━━━ Dataset ━━━

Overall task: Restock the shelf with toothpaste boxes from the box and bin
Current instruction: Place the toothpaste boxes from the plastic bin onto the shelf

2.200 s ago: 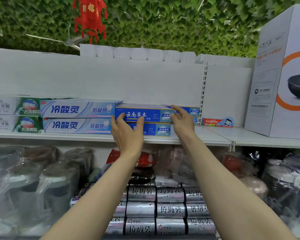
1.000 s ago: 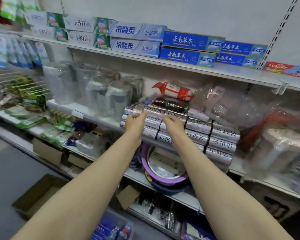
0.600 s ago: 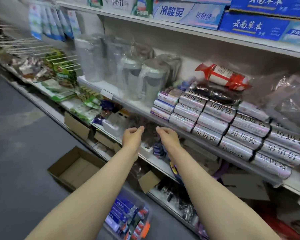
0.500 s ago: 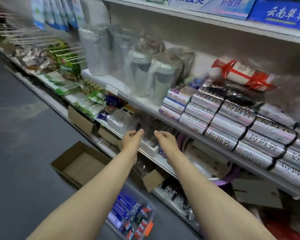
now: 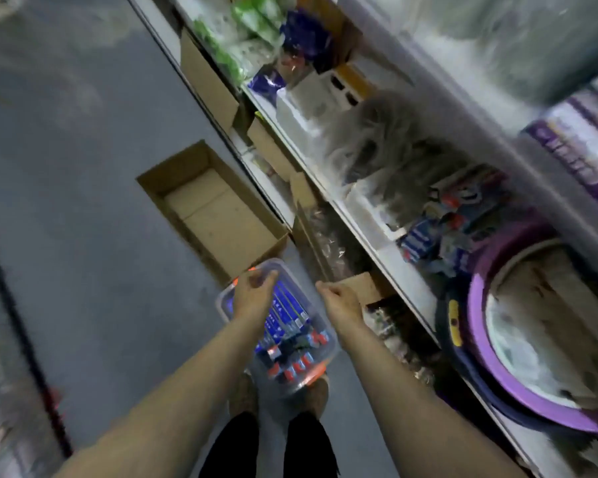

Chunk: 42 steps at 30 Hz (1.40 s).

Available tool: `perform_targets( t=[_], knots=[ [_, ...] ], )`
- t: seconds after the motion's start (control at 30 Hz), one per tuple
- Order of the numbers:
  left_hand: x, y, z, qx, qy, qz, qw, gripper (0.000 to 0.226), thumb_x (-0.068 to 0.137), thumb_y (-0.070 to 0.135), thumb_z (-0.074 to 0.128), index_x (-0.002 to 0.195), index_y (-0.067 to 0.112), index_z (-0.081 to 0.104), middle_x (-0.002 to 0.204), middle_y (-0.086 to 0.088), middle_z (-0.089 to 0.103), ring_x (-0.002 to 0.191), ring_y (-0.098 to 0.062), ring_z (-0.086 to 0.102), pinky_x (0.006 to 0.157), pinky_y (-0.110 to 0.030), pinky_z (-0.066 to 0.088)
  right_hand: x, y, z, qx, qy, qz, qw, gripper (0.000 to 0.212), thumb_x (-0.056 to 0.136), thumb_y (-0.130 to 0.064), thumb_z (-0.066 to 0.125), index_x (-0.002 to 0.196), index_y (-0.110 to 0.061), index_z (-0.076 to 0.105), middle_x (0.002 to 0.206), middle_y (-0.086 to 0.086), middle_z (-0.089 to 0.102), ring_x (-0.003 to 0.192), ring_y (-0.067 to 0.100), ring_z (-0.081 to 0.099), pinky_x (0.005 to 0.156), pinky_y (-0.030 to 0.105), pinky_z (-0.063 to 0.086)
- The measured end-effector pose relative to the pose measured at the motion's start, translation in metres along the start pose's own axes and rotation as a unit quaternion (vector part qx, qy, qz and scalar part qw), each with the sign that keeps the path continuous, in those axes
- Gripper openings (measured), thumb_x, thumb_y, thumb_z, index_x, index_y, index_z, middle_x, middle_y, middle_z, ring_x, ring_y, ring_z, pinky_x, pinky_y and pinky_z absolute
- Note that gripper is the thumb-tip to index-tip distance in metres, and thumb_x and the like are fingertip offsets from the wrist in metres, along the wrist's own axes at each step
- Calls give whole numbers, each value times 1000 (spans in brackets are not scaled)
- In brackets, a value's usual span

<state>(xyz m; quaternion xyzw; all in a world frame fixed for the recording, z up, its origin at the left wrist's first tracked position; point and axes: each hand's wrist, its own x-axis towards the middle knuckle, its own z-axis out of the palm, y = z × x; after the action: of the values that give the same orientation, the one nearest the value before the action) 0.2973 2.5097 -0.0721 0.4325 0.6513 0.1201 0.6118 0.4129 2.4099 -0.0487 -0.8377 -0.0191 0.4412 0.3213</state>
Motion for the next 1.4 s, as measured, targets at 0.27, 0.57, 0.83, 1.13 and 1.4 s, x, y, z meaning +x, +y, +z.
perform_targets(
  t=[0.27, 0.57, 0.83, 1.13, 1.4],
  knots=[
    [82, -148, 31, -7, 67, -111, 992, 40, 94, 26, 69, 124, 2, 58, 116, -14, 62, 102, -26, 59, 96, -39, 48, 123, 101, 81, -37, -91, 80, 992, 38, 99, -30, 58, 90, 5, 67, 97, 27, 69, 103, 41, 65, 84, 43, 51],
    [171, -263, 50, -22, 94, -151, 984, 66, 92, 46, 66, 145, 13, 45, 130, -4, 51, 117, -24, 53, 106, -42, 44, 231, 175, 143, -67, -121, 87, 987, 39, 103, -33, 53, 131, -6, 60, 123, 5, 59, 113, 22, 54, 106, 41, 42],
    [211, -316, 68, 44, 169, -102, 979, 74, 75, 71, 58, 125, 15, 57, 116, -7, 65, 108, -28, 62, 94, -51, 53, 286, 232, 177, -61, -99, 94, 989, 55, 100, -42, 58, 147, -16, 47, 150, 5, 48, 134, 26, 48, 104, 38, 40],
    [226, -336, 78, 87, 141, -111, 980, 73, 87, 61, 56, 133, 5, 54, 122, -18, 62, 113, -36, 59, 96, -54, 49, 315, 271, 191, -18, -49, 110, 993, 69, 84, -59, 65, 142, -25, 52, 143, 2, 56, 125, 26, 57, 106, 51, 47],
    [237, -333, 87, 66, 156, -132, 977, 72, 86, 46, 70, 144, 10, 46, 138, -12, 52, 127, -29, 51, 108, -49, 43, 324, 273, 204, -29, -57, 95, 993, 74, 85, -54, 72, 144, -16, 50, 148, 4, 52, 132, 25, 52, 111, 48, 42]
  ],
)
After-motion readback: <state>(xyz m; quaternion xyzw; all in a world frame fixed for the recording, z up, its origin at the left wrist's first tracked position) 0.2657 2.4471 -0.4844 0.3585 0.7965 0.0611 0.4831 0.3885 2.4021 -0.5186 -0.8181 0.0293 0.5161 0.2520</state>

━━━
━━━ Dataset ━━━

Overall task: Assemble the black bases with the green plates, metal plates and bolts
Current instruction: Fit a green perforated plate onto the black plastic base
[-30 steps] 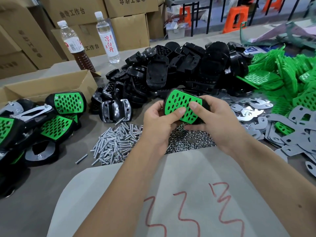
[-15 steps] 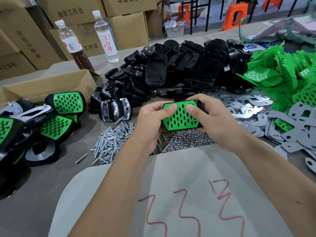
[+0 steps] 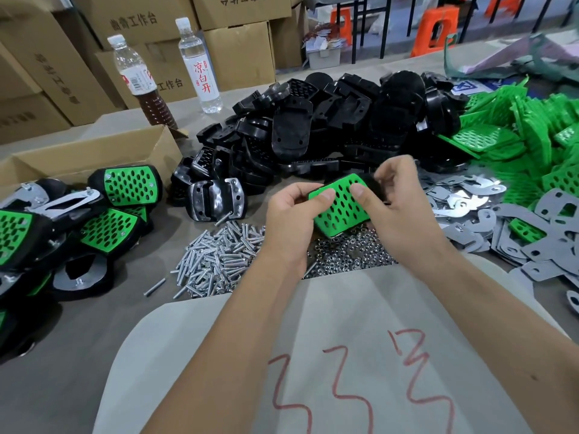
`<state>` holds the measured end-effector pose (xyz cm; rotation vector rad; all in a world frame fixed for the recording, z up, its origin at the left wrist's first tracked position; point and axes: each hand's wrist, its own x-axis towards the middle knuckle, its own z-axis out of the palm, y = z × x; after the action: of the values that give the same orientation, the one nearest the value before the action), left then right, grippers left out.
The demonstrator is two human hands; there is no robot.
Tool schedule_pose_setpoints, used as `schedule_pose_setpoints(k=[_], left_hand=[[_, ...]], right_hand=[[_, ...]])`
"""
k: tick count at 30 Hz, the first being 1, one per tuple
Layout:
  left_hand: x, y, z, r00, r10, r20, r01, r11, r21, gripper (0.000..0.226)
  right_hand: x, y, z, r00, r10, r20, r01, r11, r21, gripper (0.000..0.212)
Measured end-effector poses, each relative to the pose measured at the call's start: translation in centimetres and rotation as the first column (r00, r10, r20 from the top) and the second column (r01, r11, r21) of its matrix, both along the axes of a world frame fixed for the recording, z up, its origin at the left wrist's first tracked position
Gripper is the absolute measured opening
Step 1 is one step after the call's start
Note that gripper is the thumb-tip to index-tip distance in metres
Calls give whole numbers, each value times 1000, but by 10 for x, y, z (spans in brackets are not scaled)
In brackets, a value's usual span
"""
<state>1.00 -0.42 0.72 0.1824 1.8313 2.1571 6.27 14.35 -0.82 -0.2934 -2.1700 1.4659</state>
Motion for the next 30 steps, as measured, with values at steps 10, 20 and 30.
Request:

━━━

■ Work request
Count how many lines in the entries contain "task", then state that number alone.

■ Expected output
2